I guess it’s more that what is developed is lead by product people and those don’t know how to plan for performance issues and instead inadvertently push for more features in a shorter time.
I don't think I've ever worked on an application where performance wasn't a problem. The ability of programmers to write slow software grows faster than computing power does.
> well designed software
Ah, there's my problem. Maybe at some point I'll get a chance to work on one of those.
A lot of your article goes on to talk about development time speed up. The original article discussed performance where it is critical, like a game. You can't have compensate on performance even if it comes at the price of higher development time.
Performance is a tradeoff. Sometimes shipping a feature is more important. Sometimes cross-platform support matters more than native speed. Sometimes performance optimizations are a distraction from other, more important, work.

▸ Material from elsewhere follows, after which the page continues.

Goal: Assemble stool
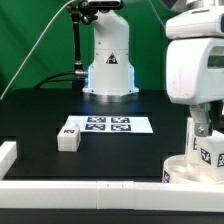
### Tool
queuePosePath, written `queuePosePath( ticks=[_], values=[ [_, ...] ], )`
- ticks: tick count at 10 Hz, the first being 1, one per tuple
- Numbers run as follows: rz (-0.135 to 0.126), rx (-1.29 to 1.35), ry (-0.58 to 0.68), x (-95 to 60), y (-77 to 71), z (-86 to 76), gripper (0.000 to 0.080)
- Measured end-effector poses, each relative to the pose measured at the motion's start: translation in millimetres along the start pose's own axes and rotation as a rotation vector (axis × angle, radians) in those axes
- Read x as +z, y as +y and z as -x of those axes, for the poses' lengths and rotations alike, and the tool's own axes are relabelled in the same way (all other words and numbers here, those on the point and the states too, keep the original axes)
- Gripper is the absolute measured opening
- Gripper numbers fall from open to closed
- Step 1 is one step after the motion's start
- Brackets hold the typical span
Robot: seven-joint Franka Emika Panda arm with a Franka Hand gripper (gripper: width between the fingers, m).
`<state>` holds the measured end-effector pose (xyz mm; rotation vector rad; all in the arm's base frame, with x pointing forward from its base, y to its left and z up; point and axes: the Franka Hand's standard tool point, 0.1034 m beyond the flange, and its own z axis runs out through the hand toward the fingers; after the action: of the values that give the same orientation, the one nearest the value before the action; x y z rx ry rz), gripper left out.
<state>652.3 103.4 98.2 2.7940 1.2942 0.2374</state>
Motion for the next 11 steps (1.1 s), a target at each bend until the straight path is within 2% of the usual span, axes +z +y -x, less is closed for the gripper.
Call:
queuePosePath(
  ticks=[4,7,10,11],
  values=[
    [0.010,-0.322,-0.033,2.0,3.6,3.5,0.0649],
    [0.033,-0.644,-0.090,9.0,0.3,-12.2,0.0649],
    [0.030,-0.832,-0.112,10.8,5.5,-6.0,0.0649],
    [0.023,-0.904,-0.131,15.1,2.2,-5.7,0.0649]
  ],
)
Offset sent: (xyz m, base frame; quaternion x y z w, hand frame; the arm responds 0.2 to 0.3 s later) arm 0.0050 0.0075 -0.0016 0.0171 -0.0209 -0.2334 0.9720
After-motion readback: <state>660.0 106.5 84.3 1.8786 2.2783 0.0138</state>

> I argue that if you raise the framework's performance ceiling, application developers get the headroom—which is a type of luxury—to develop their application more freely (rapidly, brute-force, carefully, carelessly, or somewhere in between). In large part, they can defer the mental burden of worrying about performance, and in some cases can defer that concern forever. Developers on slower platforms often have so thoroughly internalized the limitations of their platform that they don't even recognize the resulting pathologies: Slow platforms yield premature architectural complexity as the weapons of “high-scale” such as message queues, caches, job queues, worker clusters, and beyond are introduced at load levels that simply should not warrant the complexity.